# PROBLEM
Among the entries, find the lines with the string "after" and report them.

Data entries

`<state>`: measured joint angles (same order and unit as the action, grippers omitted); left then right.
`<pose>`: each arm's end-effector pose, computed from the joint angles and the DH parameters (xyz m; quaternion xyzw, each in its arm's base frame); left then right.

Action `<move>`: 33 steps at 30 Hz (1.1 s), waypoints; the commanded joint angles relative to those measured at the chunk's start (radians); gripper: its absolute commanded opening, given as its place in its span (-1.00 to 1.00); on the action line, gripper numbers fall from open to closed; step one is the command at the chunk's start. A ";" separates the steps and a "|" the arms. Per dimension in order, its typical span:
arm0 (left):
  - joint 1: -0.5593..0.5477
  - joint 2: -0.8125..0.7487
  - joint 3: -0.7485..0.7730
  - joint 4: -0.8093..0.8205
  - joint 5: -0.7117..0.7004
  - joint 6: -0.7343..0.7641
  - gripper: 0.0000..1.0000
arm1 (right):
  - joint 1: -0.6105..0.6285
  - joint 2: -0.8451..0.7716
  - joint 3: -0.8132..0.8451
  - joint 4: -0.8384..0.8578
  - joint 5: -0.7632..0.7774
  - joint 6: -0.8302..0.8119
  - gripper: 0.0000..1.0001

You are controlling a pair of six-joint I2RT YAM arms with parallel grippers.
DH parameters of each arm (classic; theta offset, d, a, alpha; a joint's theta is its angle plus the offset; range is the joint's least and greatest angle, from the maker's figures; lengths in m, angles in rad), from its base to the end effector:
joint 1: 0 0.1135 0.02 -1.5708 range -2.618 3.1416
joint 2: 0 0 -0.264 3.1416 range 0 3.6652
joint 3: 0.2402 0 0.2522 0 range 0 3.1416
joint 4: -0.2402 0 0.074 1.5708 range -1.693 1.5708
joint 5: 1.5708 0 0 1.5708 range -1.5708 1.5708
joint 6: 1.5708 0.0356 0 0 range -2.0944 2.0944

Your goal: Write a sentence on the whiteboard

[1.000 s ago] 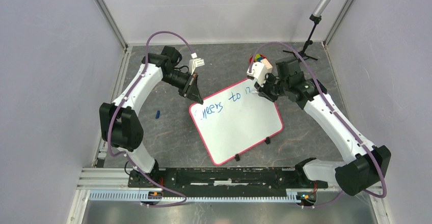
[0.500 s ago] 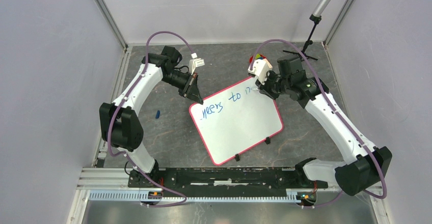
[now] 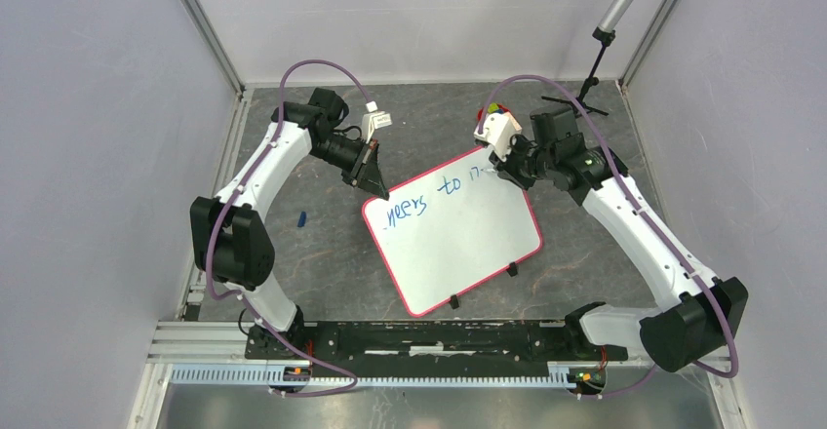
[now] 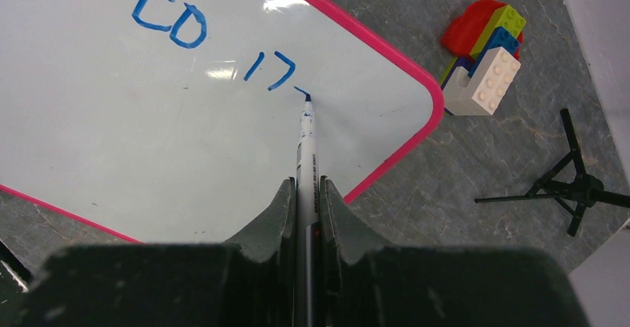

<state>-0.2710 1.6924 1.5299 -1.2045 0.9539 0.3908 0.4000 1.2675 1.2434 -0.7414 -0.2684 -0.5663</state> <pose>0.3031 -0.1143 0.3025 0.3313 0.8207 -0.4505 0.1175 0.2410 0.1121 0.3445 -0.4700 0.7830 0.0904 0.3972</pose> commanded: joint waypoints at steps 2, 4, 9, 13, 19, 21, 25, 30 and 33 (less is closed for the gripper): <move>-0.004 -0.008 0.008 0.006 -0.003 0.036 -0.95 | -0.019 0.006 0.028 0.022 0.025 -0.027 -1.00; -0.004 -0.007 0.008 0.006 -0.003 0.035 -0.95 | -0.021 0.013 0.037 0.025 0.024 -0.028 -1.00; -0.004 -0.007 0.008 0.006 -0.003 0.035 -0.95 | -0.023 0.030 0.058 0.045 0.004 -0.014 -1.00; -0.004 -0.007 0.009 0.006 -0.004 0.035 -0.95 | -0.021 0.040 0.074 0.051 -0.007 -0.005 -1.00; -0.004 -0.007 0.007 0.006 -0.005 0.036 -0.95 | -0.020 0.047 0.081 0.043 -0.038 -0.005 -1.00; -0.004 -0.006 0.009 0.006 -0.006 0.037 -0.95 | -0.020 0.049 0.081 0.039 -0.051 -0.005 -1.00; -0.004 -0.005 0.009 0.006 -0.006 0.036 -0.95 | -0.016 0.047 0.081 0.031 -0.060 -0.004 -1.00; -0.004 -0.005 0.009 0.006 -0.005 0.039 -0.95 | -0.013 0.033 0.049 0.023 -0.062 -0.011 -1.00; -0.004 -0.007 0.007 0.006 -0.006 0.037 -0.95 | -0.012 0.018 0.016 0.020 -0.062 -0.011 -1.00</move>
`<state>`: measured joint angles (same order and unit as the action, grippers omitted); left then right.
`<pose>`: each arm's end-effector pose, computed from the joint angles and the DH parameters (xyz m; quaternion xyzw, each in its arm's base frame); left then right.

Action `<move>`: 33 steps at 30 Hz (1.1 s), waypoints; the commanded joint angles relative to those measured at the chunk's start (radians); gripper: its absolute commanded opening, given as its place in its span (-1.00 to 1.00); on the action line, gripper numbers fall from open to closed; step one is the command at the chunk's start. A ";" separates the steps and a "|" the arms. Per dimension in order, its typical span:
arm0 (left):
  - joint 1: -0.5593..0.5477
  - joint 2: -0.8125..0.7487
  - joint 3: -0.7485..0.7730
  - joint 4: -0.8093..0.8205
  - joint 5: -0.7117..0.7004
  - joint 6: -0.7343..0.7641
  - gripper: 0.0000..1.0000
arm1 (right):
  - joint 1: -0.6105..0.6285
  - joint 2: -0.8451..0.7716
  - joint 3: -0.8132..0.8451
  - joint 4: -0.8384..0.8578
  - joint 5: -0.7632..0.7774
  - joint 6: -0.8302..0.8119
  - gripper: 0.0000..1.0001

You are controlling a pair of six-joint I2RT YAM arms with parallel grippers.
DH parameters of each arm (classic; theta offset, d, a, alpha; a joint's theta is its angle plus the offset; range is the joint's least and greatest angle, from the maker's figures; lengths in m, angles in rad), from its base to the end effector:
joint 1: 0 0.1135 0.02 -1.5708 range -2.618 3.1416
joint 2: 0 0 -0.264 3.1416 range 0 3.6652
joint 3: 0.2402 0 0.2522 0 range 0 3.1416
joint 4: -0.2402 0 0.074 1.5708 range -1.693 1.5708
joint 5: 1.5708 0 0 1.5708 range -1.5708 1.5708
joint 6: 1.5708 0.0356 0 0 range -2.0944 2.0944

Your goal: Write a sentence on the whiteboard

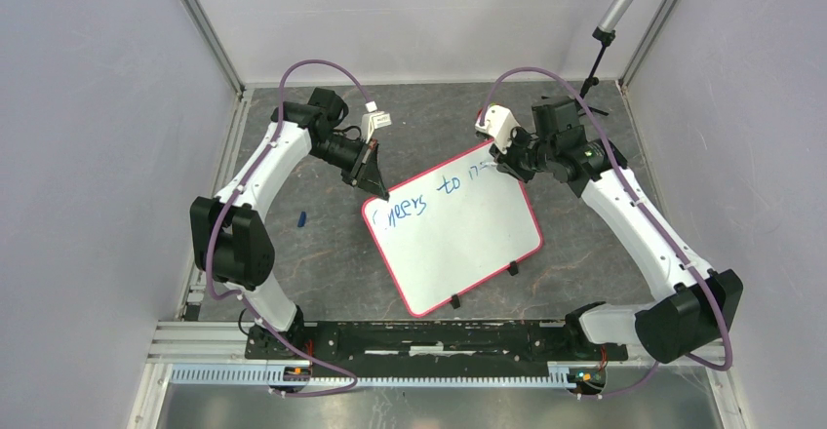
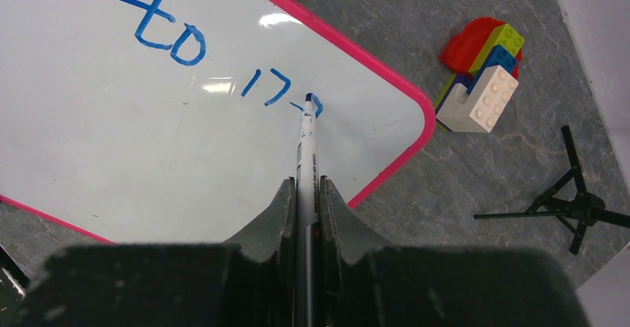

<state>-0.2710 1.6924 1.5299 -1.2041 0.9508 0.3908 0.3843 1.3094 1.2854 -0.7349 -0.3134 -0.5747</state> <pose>0.3031 -0.1143 0.3024 0.3315 0.8213 -0.4491 0.1177 0.2521 0.1138 0.3484 -0.4733 0.7767 0.1056 0.4019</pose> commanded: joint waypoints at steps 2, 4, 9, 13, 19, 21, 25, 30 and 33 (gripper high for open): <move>-0.004 -0.007 0.007 0.006 -0.003 0.036 -0.95 | 0.004 -0.033 -0.047 0.013 -0.010 -0.005 -1.00; -0.004 -0.009 0.007 0.006 -0.002 0.036 -0.95 | 0.004 -0.039 -0.064 0.012 0.002 -0.010 -1.00; -0.004 -0.010 0.006 0.006 -0.003 0.037 -0.95 | 0.004 -0.053 -0.087 0.015 0.022 -0.018 -1.00; -0.004 -0.013 0.004 0.006 -0.002 0.036 -0.95 | 0.001 -0.054 -0.074 0.019 0.055 -0.022 -1.00; -0.004 -0.019 0.003 0.006 -0.003 0.037 -0.95 | -0.007 -0.044 -0.016 0.004 0.081 -0.035 -1.00; -0.004 -0.018 0.003 0.006 -0.003 0.036 -0.95 | -0.007 -0.042 -0.002 -0.001 0.079 -0.037 -1.00; -0.004 -0.019 0.001 0.006 -0.001 0.037 -0.95 | -0.008 -0.045 0.014 -0.006 0.065 -0.035 -1.00; -0.004 -0.014 0.004 0.006 0.001 0.037 -0.95 | -0.009 -0.037 0.033 -0.001 0.060 -0.031 -1.00; -0.004 -0.013 0.005 0.006 0.000 0.037 -0.95 | -0.009 -0.024 0.034 0.006 0.060 -0.034 -1.00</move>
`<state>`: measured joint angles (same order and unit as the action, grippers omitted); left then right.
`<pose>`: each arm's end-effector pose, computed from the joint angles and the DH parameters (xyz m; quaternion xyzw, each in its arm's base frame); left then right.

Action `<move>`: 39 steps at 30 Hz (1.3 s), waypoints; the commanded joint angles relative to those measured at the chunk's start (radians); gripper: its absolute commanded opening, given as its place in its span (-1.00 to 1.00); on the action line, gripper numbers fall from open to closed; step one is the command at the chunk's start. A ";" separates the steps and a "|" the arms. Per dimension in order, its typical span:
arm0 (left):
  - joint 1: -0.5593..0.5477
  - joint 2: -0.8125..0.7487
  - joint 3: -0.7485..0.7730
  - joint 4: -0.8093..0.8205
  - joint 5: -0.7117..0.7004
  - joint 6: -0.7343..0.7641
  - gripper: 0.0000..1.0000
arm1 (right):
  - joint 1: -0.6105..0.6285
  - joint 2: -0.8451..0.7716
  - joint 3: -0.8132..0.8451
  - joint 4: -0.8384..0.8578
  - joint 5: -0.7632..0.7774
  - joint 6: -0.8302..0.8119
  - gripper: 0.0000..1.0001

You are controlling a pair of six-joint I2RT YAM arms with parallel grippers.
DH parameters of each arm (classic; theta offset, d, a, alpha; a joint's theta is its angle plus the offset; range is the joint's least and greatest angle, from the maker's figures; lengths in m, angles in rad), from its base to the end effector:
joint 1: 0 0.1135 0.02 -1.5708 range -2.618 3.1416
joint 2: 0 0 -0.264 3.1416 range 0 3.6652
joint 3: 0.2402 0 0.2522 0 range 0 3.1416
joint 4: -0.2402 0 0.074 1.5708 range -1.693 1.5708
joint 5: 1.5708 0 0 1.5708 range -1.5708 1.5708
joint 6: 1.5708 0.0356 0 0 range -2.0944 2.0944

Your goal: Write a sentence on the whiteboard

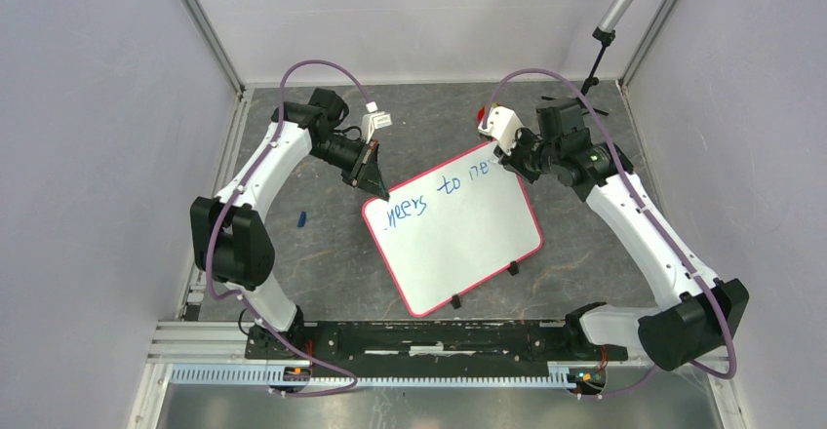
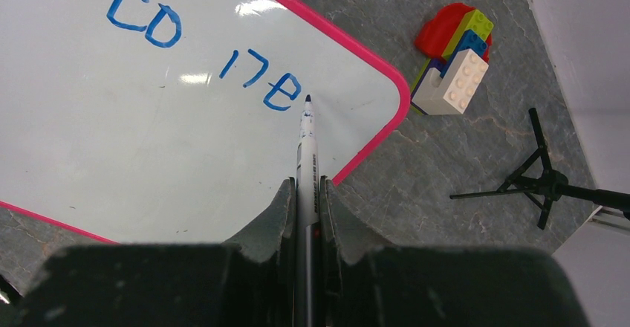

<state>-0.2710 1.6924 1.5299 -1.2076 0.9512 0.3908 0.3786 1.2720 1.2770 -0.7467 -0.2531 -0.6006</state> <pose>0.3028 -0.1142 0.3024 0.3308 0.8217 -0.4494 0.1162 0.2447 0.1069 0.3538 -0.4719 0.7774 0.0705 0.4099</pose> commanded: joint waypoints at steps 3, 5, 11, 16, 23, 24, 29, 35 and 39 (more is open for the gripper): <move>-0.004 -0.014 0.004 0.009 -0.003 0.037 -0.95 | -0.003 0.026 0.036 0.025 -0.002 -0.011 -1.00; -0.004 -0.015 0.002 0.010 -0.003 0.037 -0.95 | -0.003 0.031 0.028 0.031 0.001 -0.012 -1.00; -0.004 -0.010 0.004 0.009 -0.003 0.039 -0.95 | -0.003 0.016 -0.015 0.037 0.024 -0.019 -1.00; -0.003 -0.011 0.001 0.010 0.000 0.042 -0.95 | -0.003 -0.024 -0.068 0.034 0.026 -0.012 -1.00; -0.004 -0.013 0.001 0.010 0.001 0.041 -0.95 | -0.004 -0.032 -0.080 0.034 0.030 -0.011 -1.00; -0.004 -0.015 0.000 0.010 0.003 0.041 -0.95 | -0.004 -0.027 -0.072 0.035 0.033 -0.012 -1.00; -0.004 -0.018 -0.001 0.010 -0.002 0.041 -0.95 | -0.004 0.003 -0.024 0.047 0.049 -0.012 -1.00; -0.004 -0.016 -0.001 0.010 -0.003 0.043 -0.95 | -0.006 0.034 0.016 0.057 0.055 -0.013 -1.00; -0.004 -0.013 0.000 0.010 -0.002 0.042 -0.95 | -0.006 0.038 0.025 0.058 0.056 -0.015 -1.00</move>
<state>-0.2707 1.6924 1.5288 -1.2057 0.9443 0.3908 0.3775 1.2995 1.2591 -0.7265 -0.2123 -0.6079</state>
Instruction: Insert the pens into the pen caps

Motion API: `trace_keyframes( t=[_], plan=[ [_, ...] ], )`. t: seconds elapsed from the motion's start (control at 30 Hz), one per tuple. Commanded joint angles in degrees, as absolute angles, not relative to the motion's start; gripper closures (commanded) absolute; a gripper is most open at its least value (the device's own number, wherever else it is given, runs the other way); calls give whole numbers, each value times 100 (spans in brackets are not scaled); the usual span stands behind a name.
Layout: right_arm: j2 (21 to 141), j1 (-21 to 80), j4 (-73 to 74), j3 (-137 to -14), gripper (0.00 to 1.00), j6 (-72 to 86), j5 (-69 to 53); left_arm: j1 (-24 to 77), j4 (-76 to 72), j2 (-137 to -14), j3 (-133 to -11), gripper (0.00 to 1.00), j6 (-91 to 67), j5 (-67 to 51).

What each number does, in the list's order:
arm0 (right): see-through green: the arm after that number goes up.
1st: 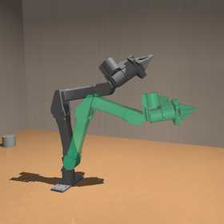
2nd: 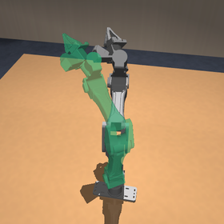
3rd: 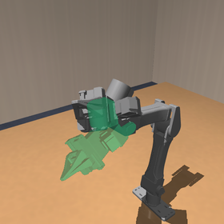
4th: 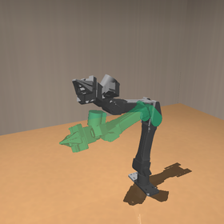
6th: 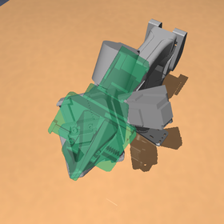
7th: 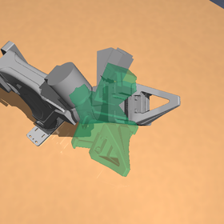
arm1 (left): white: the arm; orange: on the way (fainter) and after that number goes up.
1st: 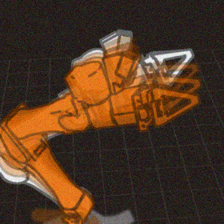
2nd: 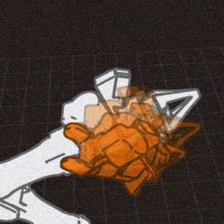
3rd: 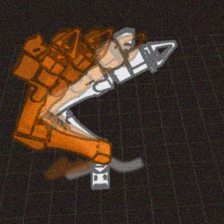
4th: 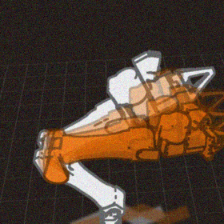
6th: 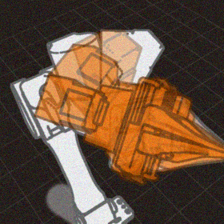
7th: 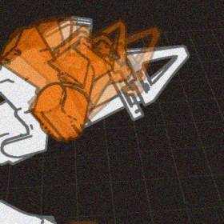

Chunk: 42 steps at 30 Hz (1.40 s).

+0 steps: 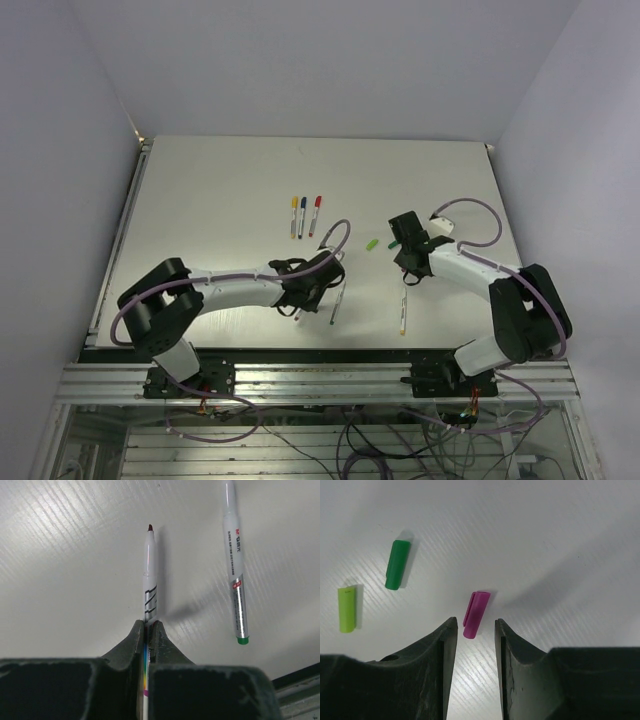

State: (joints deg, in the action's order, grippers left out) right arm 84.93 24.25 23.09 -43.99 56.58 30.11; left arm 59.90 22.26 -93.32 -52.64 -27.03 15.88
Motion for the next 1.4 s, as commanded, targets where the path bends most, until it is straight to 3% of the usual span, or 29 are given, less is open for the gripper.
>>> trace_keyframes(
  t=[0.0,0.53,0.63,0.8,0.9,1.37],
  plan=[
    [8680,2387,2398,-4510,64,5731,3171,6012,2406,-8960,-5238,93,-2732,1714],
    [9199,2254,2231,-4573,66,5704,3194,6003,2422,-8454,-5175,93,-2778,1798],
    [9249,2233,2176,-4487,74,5719,3137,6003,2436,-8417,-5177,93,-2794,1805],
    [9279,2224,2055,-4284,99,5694,2901,6007,2372,-8387,-5139,93,-2849,1785],
    [9237,2224,2002,-4164,100,5640,2799,6003,2316,-8329,-5110,93,-2858,1776],
    [6972,2254,686,-3532,100,4351,1850,6003,1093,-7174,-4565,93,-2722,1681]
  ],
)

# RESPONSE TO THE TASK
arm0 (right): see-through green: the arm after that number goes up.
arm1 (left): white: the arm; orange: on the way (fainter) and after that number goes up.

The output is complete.